“Welcome to Vermont: Home of a World-Class Public Education System” is the title of the vision statement on a quality education commissioned by the Vermont Superintendents Association in 2010. As the president of the Association at the time, I had a hand in organizing the two years of work which went into producing this vision statement and I helped author the above mentioned quote. I think the phrase “World Class” resonated with our membership because it was aspirational – we desired to transform Vermont’s public education system into a world class system.
Lately, there has been more discussion over what is meant by a world class education system. Last week the US Department of Education put out its white paper on international education strategy entitled, Succeeding Globally Through International Education and Engagement, and in 2012 several books on the topic were published (e.g. A World Class Education: Learning from International Models of Excellence and Innovation by Vivien Stewart, World Class Learners: Educating Creative and Entrepreneurial Students by Yong Zhao, and The Global Fourth Way: The Quest for Educational Excellence by Andy Hargreaves and Dennis Shirley). I thought I would synthesize the key concepts of these books in order to suggest policy design principles for Vermont as we begin to think about transforming our current educational system into a world class system.
- International Benchmarking – World class education systems benchmark themselves against other countries. They search out best practices from around the world and try to make sense of them in their own policy and cultural context. I think Vermont, like many US states, is too inward focused in terms of our educational standards and benchmarking. We frequently use grade normalization data from among our own schools (or regional data in the case of NECAP) to measure success when we should be comparing our students’ performance against their international peers.
- Strong Moral Commitment to the Success of All Students – Countries with world class education systems make an overt commitment to the educational success of all students, and make the necessary social investments to ensure their success. As compared to other developed countries, there is a higher degree of correlation between US performance on international benchmark exams and our relatively high rates of poverty. This means most high performing countries do a better job of closing the achievement gap between rich and poor students. Vermont needs to expand its focus on early education programs and seek stronger policy coordination and alignment between social and education systems.
- High Quality Teachers – There is consensus that one of the critical features of a world class education system is having high quality teachers. This means not only creating high quality teacher education programs at the university level, but also having well developed systems for ensuring teachers continue to develop their professional skills once they enter the work force. High quality teachers in world class systems have solid preparation in both content and pedagogy. Another common feature of world class education systems is the empowerment of teachers and a shift from accountability systems to responsibility systems – teachers are empowered and responsible for the success of their students. Interestingly, in Finland the best translation for “accountability” is “responsibility.” Vermont has some excellent teacher preparation programs, but these programs are fairly disconnected from teacher inservice professional development programs and teacher re-licensing activities.

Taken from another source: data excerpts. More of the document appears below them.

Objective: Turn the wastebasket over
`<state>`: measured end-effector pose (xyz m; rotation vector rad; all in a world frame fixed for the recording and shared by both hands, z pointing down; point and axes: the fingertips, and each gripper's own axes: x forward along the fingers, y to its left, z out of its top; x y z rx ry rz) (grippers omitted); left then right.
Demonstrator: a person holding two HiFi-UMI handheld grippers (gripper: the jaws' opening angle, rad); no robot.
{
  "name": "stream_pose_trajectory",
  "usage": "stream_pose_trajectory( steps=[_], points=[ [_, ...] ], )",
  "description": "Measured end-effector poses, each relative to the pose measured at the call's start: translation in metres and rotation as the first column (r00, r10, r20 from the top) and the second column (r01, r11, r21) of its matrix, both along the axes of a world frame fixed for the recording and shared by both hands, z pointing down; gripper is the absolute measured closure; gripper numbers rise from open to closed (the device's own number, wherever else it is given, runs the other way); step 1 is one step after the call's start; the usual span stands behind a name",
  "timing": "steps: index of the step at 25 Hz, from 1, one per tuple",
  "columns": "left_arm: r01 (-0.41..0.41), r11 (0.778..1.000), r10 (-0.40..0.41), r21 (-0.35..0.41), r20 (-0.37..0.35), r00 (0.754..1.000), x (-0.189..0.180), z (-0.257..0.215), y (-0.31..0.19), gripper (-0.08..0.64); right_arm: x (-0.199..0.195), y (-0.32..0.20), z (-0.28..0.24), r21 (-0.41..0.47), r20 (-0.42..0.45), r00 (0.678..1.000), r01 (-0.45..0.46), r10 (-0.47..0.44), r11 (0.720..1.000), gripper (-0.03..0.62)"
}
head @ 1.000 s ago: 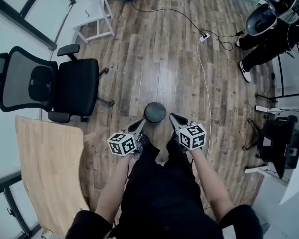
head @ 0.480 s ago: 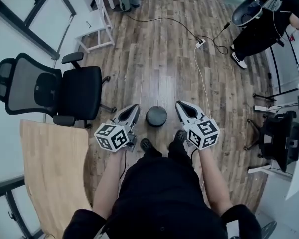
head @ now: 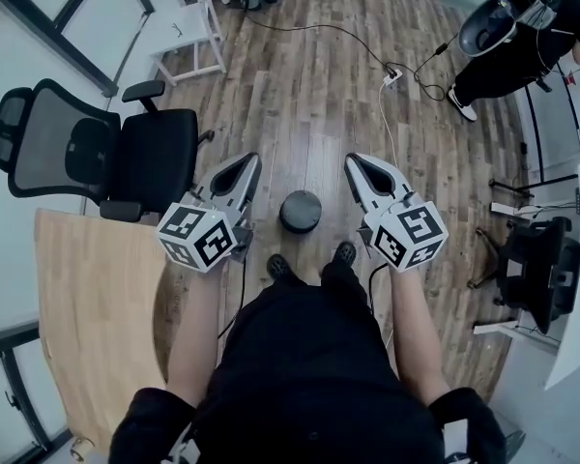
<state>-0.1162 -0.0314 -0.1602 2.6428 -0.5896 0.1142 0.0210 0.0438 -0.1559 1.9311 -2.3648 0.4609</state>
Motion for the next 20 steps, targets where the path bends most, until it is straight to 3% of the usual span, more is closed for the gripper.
stream_pose_trajectory(
  steps=[20],
  points=[
    [0.021,1.000,-0.022,0.016,0.010,1.000,-0.007,-0.009,-0.009,0.543,-0.007,-0.005,-0.018,0.031,-0.026,0.999,0.022,-0.021,0.999,0.560]
  ],
)
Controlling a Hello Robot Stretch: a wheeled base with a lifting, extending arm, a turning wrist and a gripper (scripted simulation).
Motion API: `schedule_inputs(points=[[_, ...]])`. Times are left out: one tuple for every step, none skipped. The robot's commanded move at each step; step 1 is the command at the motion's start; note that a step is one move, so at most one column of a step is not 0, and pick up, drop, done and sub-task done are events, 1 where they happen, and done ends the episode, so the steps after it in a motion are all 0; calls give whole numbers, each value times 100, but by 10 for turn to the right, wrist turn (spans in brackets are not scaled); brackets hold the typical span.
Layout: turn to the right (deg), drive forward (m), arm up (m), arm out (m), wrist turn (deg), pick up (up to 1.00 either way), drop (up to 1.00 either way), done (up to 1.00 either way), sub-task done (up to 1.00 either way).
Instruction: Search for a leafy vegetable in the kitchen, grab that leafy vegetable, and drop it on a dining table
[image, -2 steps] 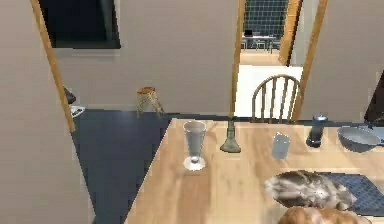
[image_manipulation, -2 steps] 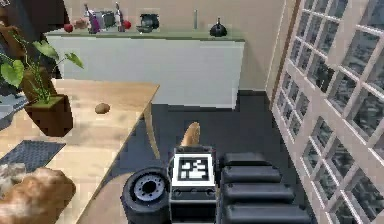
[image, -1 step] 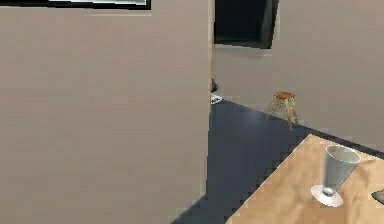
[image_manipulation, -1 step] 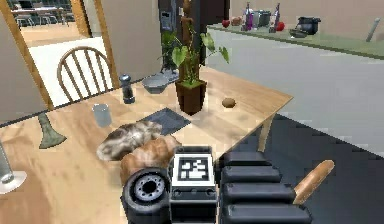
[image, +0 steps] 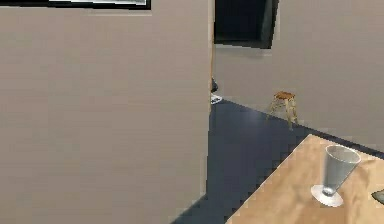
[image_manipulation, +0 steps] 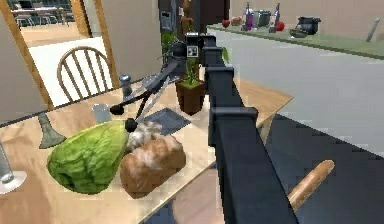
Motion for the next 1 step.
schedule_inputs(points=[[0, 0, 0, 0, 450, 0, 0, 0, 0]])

- High Quality Curricula – In many world class educational systems, teachers develop curricula from the ground up with strong connections to educational researchers at the university level. Vermont should implement an instructional development platform which connects all teachers to educational researchers in the development of curricula. Such a system should also provide opportunities for connections with other teachers and educators from around the US and the world. Such a system would better ensure high quality curricula are provided throughout all regions of the state.
- Systems Thinking – World class education systems are the result of systems thinking on the part of policy makers. In these systems, education policy is very intentional and closely linked to social and economic development, and in some cases national survival. Vermont needs to have a clearer and more coherent approach to education policy, and needs to make a stronger connection between investments in education systems and social and economic development.
The better part of the argument for the need to create a world class education system comes from the economic perspective. Globalization has accelerated increasing the number of educated workers entering the global work force, and technology has increased the need for higher skilled workers and decreased the need for lower skilled workers. In short, our students will be competing for higher skilled jobs with students from all over the world not just with students from Vermont or from the US.
Yong Zhao makes a slightly different economic argument. He believes a world class system is one which makes the shift from preparing students for employment to preparing students to be entrepreneurs. His data suggest there is an inverse correlation between a country’s scores on international education exams such as PISA and a country’s entrepreneurial capabilities: aiming for standardization of curricula and better performance on high stakes international benchmark exams might diminish a country’s capacity for economic growth by discouraging the necessary capacity for innovation and creativity among its work force.
Another cautionary note pertains to the problems associated with trying to replicate education models found in different cultures. Many of the successful education systems can be seen as a function of a country’s unique history and culture. The fact that education in Singapore does not look like education in Finland points to the necessity for considering the uniqueness of the cultural context.
Nevertheless, I think Vermont needs to put more effort into understanding what works in education systems from around the world, and then trying to make sense of those system features from a Vermont perspective. I think it would be especially helpful to consider successful systems in countries or states which have a similar respect for local control. Alberta, for example, has an acknowledged world class education system which is highly decentralized. I think Alberta’s Initiative for School Improvement is worthy of further review.
As we talk about improving our educational system in Vermont, I think it is important to frame the conversation around creating a world class system. Vermont education has much to offer the world, but we would benefit greatly by learning from the educational approaches of other states and countries.